Top of Supplied entries

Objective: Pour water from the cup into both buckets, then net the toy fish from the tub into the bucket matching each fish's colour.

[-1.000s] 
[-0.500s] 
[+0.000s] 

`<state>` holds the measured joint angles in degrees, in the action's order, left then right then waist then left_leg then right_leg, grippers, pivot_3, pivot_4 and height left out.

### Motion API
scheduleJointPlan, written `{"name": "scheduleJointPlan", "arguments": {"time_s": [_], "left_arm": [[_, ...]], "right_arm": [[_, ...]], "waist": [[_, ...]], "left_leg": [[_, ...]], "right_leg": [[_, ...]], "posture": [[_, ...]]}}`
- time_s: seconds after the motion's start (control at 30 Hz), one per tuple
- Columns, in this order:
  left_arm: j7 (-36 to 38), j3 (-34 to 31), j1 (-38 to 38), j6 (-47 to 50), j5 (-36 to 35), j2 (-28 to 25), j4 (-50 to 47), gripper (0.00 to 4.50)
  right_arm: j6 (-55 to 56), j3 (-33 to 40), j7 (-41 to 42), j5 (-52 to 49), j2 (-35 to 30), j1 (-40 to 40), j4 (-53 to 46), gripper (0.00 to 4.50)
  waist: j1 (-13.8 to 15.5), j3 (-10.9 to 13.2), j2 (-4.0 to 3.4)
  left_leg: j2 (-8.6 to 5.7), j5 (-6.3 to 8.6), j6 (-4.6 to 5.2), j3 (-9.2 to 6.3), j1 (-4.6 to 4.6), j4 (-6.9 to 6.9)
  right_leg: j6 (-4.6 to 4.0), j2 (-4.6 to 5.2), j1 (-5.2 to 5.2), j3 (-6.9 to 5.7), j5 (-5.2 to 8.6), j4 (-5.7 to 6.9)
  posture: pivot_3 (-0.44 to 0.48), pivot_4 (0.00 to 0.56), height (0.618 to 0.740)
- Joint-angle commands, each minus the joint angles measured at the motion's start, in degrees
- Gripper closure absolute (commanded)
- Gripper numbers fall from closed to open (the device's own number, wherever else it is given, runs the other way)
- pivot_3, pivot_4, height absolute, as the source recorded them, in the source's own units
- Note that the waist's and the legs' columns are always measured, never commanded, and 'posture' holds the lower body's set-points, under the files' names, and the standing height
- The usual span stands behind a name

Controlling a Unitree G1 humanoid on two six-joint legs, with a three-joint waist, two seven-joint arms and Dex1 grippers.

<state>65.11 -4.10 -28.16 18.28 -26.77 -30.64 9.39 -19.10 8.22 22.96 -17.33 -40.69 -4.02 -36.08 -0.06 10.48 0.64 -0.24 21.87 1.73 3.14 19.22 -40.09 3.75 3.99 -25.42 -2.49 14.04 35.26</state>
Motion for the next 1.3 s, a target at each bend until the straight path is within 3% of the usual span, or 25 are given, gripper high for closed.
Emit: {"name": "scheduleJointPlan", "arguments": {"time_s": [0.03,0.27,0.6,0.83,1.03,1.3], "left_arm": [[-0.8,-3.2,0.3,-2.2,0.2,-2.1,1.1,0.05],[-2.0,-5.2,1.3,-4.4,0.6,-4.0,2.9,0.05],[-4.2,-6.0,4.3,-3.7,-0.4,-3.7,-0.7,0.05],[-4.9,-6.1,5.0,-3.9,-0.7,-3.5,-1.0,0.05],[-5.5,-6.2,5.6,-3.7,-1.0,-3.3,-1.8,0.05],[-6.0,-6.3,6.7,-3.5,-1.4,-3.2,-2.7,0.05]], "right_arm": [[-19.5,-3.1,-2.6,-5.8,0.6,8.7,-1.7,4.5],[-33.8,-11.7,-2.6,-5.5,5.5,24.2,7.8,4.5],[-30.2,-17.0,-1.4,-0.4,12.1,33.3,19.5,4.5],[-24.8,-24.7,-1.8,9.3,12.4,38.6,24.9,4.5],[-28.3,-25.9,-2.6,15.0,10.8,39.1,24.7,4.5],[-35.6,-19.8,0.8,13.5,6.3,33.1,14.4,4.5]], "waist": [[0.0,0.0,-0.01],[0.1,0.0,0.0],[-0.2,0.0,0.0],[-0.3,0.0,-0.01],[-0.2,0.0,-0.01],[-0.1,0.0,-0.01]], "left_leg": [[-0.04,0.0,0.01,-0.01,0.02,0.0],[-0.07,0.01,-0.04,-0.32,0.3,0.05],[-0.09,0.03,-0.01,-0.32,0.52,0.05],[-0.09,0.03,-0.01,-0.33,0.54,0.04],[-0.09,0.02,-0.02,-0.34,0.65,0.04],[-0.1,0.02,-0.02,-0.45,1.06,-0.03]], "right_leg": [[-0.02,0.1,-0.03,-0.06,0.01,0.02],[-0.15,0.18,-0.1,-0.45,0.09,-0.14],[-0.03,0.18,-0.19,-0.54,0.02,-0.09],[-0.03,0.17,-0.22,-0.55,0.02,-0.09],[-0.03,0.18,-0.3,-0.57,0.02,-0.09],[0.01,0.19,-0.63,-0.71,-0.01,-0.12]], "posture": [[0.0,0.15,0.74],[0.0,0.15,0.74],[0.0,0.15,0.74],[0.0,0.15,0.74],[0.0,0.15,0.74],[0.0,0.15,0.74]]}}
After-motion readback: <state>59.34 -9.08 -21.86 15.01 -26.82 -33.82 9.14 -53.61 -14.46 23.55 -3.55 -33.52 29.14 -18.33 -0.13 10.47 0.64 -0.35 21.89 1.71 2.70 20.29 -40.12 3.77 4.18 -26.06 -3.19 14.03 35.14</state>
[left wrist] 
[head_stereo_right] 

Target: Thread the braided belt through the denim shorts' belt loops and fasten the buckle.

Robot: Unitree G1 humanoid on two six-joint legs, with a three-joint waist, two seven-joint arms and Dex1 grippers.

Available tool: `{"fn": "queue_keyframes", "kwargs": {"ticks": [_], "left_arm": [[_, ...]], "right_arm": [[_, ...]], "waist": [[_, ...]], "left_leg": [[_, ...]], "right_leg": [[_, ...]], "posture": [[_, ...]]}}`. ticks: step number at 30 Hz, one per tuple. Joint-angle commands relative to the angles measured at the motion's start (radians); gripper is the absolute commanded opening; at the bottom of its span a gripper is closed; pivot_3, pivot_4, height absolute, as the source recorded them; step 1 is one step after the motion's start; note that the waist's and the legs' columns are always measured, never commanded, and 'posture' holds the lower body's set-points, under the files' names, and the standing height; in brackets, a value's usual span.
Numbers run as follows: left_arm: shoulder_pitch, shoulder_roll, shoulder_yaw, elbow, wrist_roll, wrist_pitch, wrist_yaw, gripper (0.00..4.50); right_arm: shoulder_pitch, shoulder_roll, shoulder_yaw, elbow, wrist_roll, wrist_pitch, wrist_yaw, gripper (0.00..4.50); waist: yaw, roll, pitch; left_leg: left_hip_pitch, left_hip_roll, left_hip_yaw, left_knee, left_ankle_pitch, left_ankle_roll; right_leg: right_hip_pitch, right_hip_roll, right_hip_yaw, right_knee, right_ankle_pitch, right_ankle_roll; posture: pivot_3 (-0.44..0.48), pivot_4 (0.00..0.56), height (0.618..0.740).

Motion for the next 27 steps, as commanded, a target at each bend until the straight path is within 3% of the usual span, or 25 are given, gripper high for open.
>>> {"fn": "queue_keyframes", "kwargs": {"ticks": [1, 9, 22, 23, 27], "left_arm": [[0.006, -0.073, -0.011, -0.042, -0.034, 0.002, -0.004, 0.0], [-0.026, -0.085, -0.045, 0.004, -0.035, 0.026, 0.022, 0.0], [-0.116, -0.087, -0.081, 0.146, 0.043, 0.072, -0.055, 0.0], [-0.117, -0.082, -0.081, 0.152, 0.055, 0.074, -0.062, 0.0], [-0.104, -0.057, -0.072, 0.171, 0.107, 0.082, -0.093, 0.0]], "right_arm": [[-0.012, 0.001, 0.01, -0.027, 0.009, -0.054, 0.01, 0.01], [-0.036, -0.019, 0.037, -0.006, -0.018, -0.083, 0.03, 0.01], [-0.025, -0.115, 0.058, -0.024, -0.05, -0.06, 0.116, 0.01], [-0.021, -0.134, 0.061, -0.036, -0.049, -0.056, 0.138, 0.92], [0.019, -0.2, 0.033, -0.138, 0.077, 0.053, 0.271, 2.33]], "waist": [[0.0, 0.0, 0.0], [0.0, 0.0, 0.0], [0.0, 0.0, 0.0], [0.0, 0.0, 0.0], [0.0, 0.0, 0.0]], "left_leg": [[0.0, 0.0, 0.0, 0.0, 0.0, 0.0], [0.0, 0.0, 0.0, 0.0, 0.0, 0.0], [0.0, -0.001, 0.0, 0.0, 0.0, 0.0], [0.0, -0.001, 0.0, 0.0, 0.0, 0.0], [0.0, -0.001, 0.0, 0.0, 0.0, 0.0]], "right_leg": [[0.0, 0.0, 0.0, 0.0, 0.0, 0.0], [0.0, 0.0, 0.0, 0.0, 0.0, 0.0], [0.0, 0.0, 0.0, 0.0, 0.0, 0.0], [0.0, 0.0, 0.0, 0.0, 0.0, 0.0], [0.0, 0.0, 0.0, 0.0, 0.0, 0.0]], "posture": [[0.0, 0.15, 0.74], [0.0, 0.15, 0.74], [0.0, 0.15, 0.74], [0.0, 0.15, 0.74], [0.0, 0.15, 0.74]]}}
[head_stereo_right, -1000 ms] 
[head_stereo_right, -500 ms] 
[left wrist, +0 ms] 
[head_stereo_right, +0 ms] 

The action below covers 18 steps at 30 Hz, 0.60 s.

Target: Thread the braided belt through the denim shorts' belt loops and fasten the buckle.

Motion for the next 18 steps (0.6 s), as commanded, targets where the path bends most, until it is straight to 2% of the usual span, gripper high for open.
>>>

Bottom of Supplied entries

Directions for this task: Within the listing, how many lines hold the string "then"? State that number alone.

Reply to the task: 2